Journey Into the Heart of Chavista Darkness (Updated)
Fresh from a week-long junket to Caracas for the 10th World Poetry Festival, German poet Xochil Schütz reels from the scale and depravity of the propaganda state she soon realized she was full expected to shill for…
El recital comienza tarde, pero comienza. Sin mí, pero los escucho. El director de la Casa de las Letras, presente en el evento, entona himnos de alabanza a Chávez. El numeroso público está entusiasmado. Se escuchan los primeros gritos de “Chávez”. Los poetas venezolanos invitados recitan poemas de alabanza a Chávez. Estoy recostada en el asiento de atrás del autobús que nos trajo aquí. Poco antes de mi turno, me obligo a salir del autobús y a subir al pequeño escenario al aire libre. Un pequeñín tambalea al micrófono y dice que Chávez una vez lo abrazó y que lo ama. La multitud está emocionada. Estoy segura que en cualquier momento en Venezuela Chávez será declarado santo y se convertirá en religión. Tengo la sensación de que nadie me creerá esto en Alemania. Pero en Alemania nadie tiene idea de lo que está pasando aquí.

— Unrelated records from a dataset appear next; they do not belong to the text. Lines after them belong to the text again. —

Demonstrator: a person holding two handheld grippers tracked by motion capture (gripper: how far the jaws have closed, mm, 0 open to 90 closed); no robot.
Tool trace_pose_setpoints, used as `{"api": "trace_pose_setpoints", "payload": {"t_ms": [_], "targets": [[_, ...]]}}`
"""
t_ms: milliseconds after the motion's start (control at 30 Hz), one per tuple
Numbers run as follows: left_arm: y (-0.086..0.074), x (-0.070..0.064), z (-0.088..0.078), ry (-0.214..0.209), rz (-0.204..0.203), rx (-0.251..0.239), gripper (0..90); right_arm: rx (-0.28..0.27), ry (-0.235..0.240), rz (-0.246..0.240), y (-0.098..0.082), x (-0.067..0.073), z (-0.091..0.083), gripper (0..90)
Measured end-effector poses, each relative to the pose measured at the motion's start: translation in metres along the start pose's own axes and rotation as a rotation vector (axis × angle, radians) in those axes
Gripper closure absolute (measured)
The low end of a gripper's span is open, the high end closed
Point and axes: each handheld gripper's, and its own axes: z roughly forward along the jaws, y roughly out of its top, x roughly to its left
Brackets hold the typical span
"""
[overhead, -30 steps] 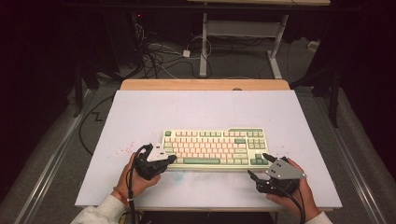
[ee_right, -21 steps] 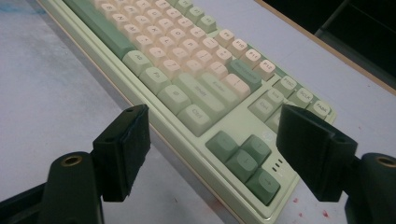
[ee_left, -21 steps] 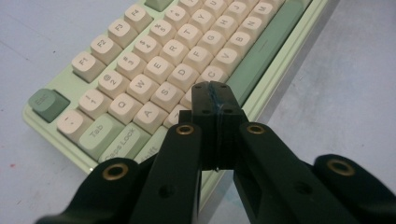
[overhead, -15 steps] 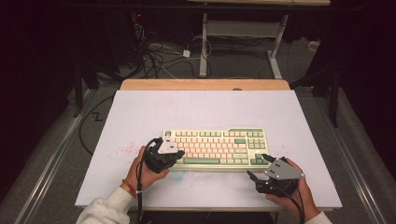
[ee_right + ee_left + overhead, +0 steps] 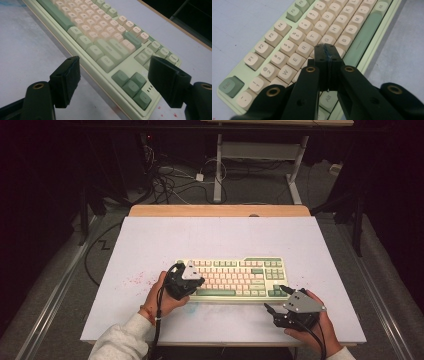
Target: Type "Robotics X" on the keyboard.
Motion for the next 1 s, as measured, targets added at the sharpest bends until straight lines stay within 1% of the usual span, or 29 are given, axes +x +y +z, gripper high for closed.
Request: {"api": "trace_pose_setpoints", "payload": {"t_ms": [100, 233, 433, 467, 633, 733, 833, 1000], "targets": [[0.002, -0.001, 0.003, -0.004, 0.006, 0.008, 87.4, 0.002, 0.003, -0.003, -0.001, 0.000, 0.000, 26.1], [0.004, -0.002, 0.009, -0.007, 0.022, 0.032, 87.5, 0.005, 0.005, -0.004, -0.001, 0.000, 0.001, 26.1], [0.004, -0.004, 0.015, -0.015, 0.027, 0.053, 87.5, 0.008, 0.010, -0.011, -0.001, 0.001, 0.002, 26.1], [0.004, -0.004, 0.016, -0.009, 0.030, 0.053, 87.5, 0.008, 0.011, -0.011, -0.001, 0.001, 0.002, 26.1], [0.004, -0.004, 0.016, -0.010, 0.027, 0.052, 87.6, 0.010, 0.012, -0.016, -0.001, 0.002, 0.002, 26.1], [0.002, -0.005, 0.019, -0.003, 0.037, 0.069, 87.6, 0.013, 0.015, -0.021, -0.001, 0.003, 0.002, 26.1], [0.003, -0.005, 0.018, 0.002, 0.039, 0.071, 87.6, 0.022, 0.021, -0.030, -0.001, 0.003, 0.003, 26.1], [0.004, -0.007, 0.016, 0.008, 0.053, 0.071, 87.6, 0.015, 0.015, -0.026, 0.000, 0.004, 0.002, 26.1]]}}
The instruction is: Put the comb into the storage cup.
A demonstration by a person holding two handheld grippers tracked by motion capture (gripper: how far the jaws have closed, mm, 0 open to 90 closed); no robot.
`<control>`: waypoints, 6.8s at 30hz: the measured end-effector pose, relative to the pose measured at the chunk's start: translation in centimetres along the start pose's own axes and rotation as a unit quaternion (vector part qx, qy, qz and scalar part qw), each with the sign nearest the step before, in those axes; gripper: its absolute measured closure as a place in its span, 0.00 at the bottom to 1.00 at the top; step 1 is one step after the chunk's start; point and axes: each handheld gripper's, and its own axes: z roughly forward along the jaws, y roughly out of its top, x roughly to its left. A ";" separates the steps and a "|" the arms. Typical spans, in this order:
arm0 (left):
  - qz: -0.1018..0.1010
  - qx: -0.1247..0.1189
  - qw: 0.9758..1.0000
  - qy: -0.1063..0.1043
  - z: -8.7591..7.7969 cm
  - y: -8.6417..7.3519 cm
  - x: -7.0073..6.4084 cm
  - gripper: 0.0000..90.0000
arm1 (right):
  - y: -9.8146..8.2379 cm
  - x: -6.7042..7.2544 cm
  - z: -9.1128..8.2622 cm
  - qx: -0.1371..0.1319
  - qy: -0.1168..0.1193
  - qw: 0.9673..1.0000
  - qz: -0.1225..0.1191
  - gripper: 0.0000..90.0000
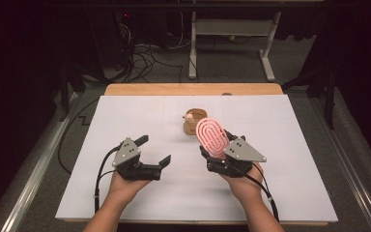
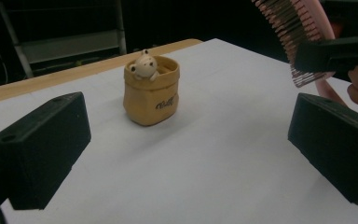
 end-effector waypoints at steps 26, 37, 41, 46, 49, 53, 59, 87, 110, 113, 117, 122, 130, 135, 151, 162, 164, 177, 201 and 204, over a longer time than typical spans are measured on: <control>-0.019 -0.026 0.998 -0.054 1.6 1.2 -1.7 0.00 | -0.9 1.3 -0.1 0.005 -0.014 1.000 -0.026 0.23; -0.036 -0.035 0.996 -0.069 1.5 1.2 -2.1 0.00 | -0.9 3.1 0.4 0.002 0.011 0.999 -0.046 0.23; -0.040 -0.037 0.996 -0.073 1.5 1.2 -2.2 0.00 | -1.1 3.8 0.6 0.003 0.013 0.998 -0.056 0.23; -0.044 -0.033 0.996 -0.066 1.7 1.2 -2.2 0.00 | -1.3 4.6 0.8 0.006 0.022 0.997 -0.070 0.23; -0.045 -0.026 0.996 -0.071 1.8 1.1 -2.2 0.00 | -1.3 5.0 1.0 0.007 0.026 0.997 -0.075 0.23; -0.052 -0.019 0.996 -0.074 2.0 1.0 -2.3 0.00 | -1.2 5.3 1.0 0.005 0.028 0.996 -0.080 0.23; -0.059 -0.015 0.995 -0.081 2.2 0.9 -2.3 0.00 | -1.0 6.0 1.0 0.002 0.036 0.996 -0.082 0.23; -0.085 -0.001 0.987 -0.139 2.8 0.4 -2.2 0.27 | -0.8 7.0 1.1 0.001 0.045 0.995 -0.090 0.23; -0.091 0.007 0.983 -0.159 2.8 0.2 -2.2 0.55 | -0.7 7.1 1.0 0.001 0.037 0.994 -0.098 0.23; -0.091 0.006 0.983 -0.159 2.8 0.3 -2.3 0.57 | -0.7 7.1 0.9 0.000 0.037 0.995 -0.097 0.23; -0.091 -0.001 0.982 -0.164 2.6 0.4 -2.4 0.60 | -0.6 7.2 0.9 -0.001 0.035 0.994 -0.100 0.23; -0.086 -0.009 0.983 -0.162 2.3 0.6 -2.7 0.64 | -0.4 7.4 0.7 -0.007 0.026 0.994 -0.110 0.23; -0.085 -0.015 0.983 -0.161 2.3 1.1 -3.2 0.67 | -0.1 7.3 0.4 -0.012 0.013 0.993 -0.116 0.23; -0.081 -0.018 0.984 -0.159 2.1 1.4 -3.5 0.69 | 0.0 7.4 0.4 -0.013 0.008 0.994 -0.109 0.22; -0.072 -0.018 0.985 -0.156 1.9 1.7 -3.7 0.70 | 0.3 7.5 0.2 -0.017 0.005 0.994 -0.108 0.22; -0.070 -0.020 0.986 -0.151 1.7 1.7 -3.4 0.70 | 0.1 7.4 0.7 -0.008 0.020 0.995 -0.100 0.11; -0.070 -0.023 0.986 -0.149 1.5 1.8 -3.3 0.70 | 0.0 7.0 1.1 0.004 0.034 0.996 -0.080 0.00; -0.052 -0.029 0.990 -0.130 0.9 2.0 -3.0 0.70 | -0.3 6.6 1.2 -0.001 0.052 0.997 -0.061 0.00; -0.014 -0.043 0.996 -0.077 -0.7 2.5 -2.2 0.71 | -0.6 5.6 0.4 -0.006 0.067 0.997 -0.044 0.00; -0.012 -0.044 0.996 -0.072 -0.9 2.6 -2.1 0.71 | -0.8 5.1 0.4 -0.002 0.064 0.997 -0.036 0.00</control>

It’s always valuable to see these things through an outsider’s eyes to remind ourselves of just how far gone we are. Ms. Schütz closes with a soul-searching bit on what “dictatorship” means in this day and age, and here I think she goes a bit astray…
The semantic debate is old and stale. Even today, the kind of unhinged rhetorical fanaticism Schütz witnessed isn’t joined by the kind of political violence that we normally see as a defining feature of dictatorship. But really, the question obscures more than it reveals: whatever label you want to put on it, the political system Ms. Schütz saw in action is clearly not ok.
To me, it’s towards the end of the passage I cited above that she gets closer to the mark. Dictatorship/non-dictatorship is a European dichotomy, born of European categories and institutional structures that can’t quite capture the essence of the “not-okayness” she so clearly perceived.
That not-okayness isn’t political in nature. Because chavismo, deep-down, isn’t really a political movement. Its essence is mystical, afro-caribbean, rooted in a form of spirituality that nobody in Germany has any kind of reference point for.
What Hugo Chávez brought to Venezuela isn’t a “dictatorship” in any sense that would make sense to Erich Honecker or even Nicolae Ceaușescu. What we have is the takeover of the state, and much of the public sphere, by a new kind of religious cult that borrows heavily from the language of the political left to create a new devotional system.
And no, that is in no way ok.
Update: Just to get ahead of the silly tiff brewing in comments, I want to add that it doesn’t surprise me that people get horribly uncomfortable when I touch “la teclita” about the mystical-religious dimension of our shared Afro-Caribbean heritage – a heritage that remains as unmentionable and squirm-worthy as ever. After all: “even before starting to observe ourselves, to recognize ourselves and know who we are, before we were old enough to be curious about our identity and the means of formulating it, before that interrogative longing, the answer was given to us: we are western.”
To stress the obvious, I’m talking specifically about Afro-Caribbean forms of religious expression and belief – santería, basically – not about black or brown people. Because Afro-Caribbean Spirituality is shot through our society, covering the chromatic scale more or less whole. I’ve met too many sifrinitas catiras from Valle Arriba who just won’t make an important decision before talking to their brujo to doubt it…
I don’t believe it’s possible to sidestep these forms of religious expression/belief in a serious discussion of the collective psyche. Because they were there all along, in the cult of Bolívar, of Maria Lionza, of Negro Primero, in Sorte, in the brujo every family consults when they need a little extra help from el más allá…it’s just that they’ve blossomed aggressively in the last 15 years.
Chávez’s special genius, his unique insight, was figuring out a way to tap into these strains and mobilize them for political ends. That genius is now being channeled into the formation of a state religion. Just ask Xochil Schütz, she’ll tell you.
Obviously, it’s a lot easier to cry racism and refuse to stare these horribly uncomfortable facts in the face. And that’s your prerogative, certainly.